Doing a “pragmatic” study on a treatment that does not work, or has not been shown to work, is worthless.

But it sounds good. It is, in the end, and elaborate and deceptive strategy for bypassing good scientific evidence. This is what non-science-based practitioners do when good scientific evidence does not give them the answer they want. They stop doing well-designed trials and make excuses for poorly-designed trials. They make excuses for why their claims cannot be tested by accepted scientific practices. They make excuses for the negative results from rigorous studies while promoting the positive results from worthless studies.
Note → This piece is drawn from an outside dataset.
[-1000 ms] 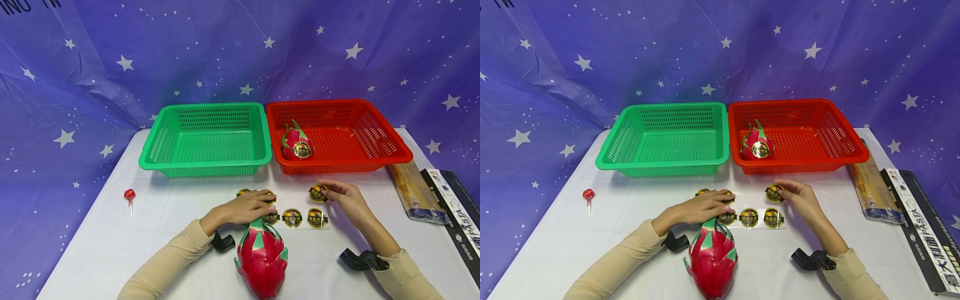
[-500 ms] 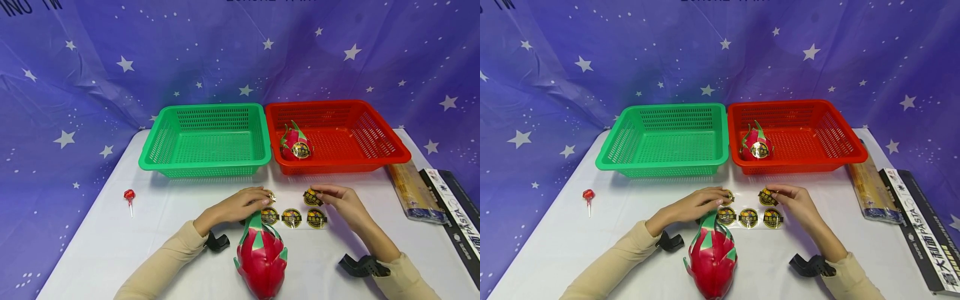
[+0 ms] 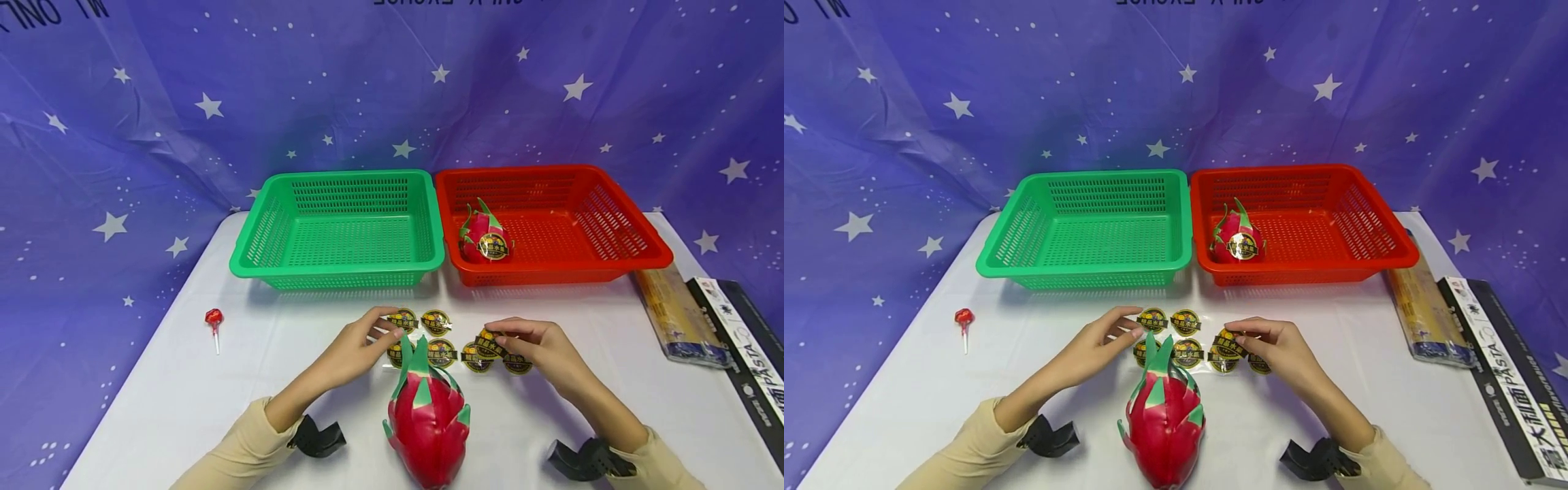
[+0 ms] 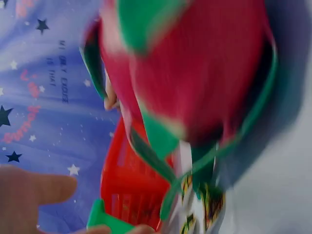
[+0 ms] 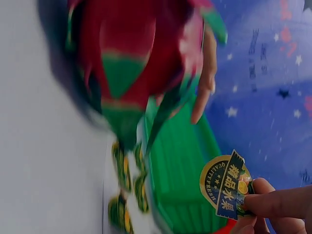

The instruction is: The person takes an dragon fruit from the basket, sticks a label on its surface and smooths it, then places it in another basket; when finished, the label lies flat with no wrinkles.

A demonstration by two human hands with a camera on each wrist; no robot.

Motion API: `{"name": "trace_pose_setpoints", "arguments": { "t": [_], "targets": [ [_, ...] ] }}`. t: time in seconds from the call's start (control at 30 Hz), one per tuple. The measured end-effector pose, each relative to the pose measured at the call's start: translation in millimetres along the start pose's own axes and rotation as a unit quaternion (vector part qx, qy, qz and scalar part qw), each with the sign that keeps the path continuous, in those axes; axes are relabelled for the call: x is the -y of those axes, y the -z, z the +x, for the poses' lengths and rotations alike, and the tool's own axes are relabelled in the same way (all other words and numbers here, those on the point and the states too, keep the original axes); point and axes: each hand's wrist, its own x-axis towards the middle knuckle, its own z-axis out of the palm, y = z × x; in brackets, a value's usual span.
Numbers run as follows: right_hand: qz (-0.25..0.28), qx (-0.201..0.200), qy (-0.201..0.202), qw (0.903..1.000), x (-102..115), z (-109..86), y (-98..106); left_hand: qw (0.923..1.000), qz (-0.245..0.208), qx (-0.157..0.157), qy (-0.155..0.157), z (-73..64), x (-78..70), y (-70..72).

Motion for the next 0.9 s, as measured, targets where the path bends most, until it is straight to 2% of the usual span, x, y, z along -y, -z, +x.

A funny and blatant example of this is reported by Ray Hyman who was investigating applied kinesiology (the use of bogus muscle strength testing to assess for medical conditions, like allergies). After doing a blinded study of AK that was completely negative, he reports:

When these results were announced, the head chiropractor turned to me and said, “You see, that is why we never do double-blind testing anymore. It never works!” At first I thought he was joking. It turned it out he was quite serious. Since he “knew” that applied kinesiology works, and the best scientific method shows that it does not work, then — in his mind — there must be something wrong with the scientific method.

I predict we have not seen the end of the worthless acupuncture trials. I expect to see more of them, gullibly or lazily reported by the media as more evidence for acupuncture. What we cannot allow is for the proponents of dubious modalities and claims to alter the very definition of scientific medicine. They cannot simply change the rules to get the results they want.